テキトーに友達とつるんで、テキトーに彼氏作って。
サークルや部活、夢に向かって頑張っている人達に、どこか卑下した視線を送る、捻くれた私―…

こんな私で大丈夫か…?
なんて思ったりするものの、危機迫るものもないし、今までそうやって生きてきたものをいきなり変えられるわけもない。
いや、変えなくても今まで生きてこれたから、きっと私はずっと一生このままだ。

雑踏に紛れて歩いてみれば、私はその渦に巻き込まれ這い出すこともできない。

息苦しい―…

すれ違いざまに肩にぶつかるサラリーマンに顔をしかめながらも私はそれでも前へと進む。
この渦の中を出られる日はいつか来るのだろうか。

歩きながらふと空を見上げる。
高いビルの間から見える空は、なんだか今にも泣き出しそうな灰色で。
そういや青い空なんてここのところ見ていない気がする。
まるで穢れた私の心のようだよ、なんてな。
見上げ続けていればこのまま吸い込まれてしまうんじゃないかって。
この空の彼方には何があるんだろう。
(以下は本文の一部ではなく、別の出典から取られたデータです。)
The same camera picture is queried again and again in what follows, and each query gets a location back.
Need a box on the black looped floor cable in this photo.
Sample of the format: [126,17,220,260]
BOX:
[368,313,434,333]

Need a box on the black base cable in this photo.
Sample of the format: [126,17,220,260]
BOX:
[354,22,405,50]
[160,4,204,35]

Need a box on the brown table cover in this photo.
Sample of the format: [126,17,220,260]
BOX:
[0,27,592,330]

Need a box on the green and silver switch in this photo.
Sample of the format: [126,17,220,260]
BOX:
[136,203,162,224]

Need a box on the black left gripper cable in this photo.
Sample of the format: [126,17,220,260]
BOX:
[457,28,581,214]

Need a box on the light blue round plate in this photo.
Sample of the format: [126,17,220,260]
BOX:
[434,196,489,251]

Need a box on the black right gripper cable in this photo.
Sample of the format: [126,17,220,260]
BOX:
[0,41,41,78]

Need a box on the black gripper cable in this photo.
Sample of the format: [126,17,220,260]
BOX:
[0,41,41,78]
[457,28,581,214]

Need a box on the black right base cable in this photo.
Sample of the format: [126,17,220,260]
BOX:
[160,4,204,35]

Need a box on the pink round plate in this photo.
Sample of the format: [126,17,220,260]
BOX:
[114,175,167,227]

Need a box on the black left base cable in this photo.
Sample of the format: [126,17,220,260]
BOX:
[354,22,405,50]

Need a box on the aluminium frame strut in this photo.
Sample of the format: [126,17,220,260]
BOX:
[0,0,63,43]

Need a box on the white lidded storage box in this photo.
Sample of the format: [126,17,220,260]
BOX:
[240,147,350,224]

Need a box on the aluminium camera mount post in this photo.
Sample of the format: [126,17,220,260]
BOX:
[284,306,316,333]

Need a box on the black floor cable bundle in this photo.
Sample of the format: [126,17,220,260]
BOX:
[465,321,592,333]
もしもどこかに通じているのならば、この渦から私を救いだして…
ああ、そんなメルヘンなこと思ってしまうなんて、最近疲れてんのかな、私ってば。

そんなことを考えながらも一歩一歩足を踏み出せば、ふとポケットの中に入っているケータイが振動する。

メールかな…?
ケータイを取りだし、歩きながらメールボックスを確認していると…


「おい、お前―…!!!」


突然後ろから大声で呼び止められた。


「え…?」


でも…
振り返る間もなく、私の視線の先には歩道を乗り越えてきたトラックが…


「嘘……」


呟いた言葉がまるで他人の言葉のように聞こえた。

あー…、私、死ぬのか…
あっけない…短い人生だったな…
こんなことだったら……昨日我慢しないでケーキ食べときゃよかった……

こんな時まで冷静に考えてしまいながらも、私はこれから降り懸かるであろう衝撃に備えて目を潰った。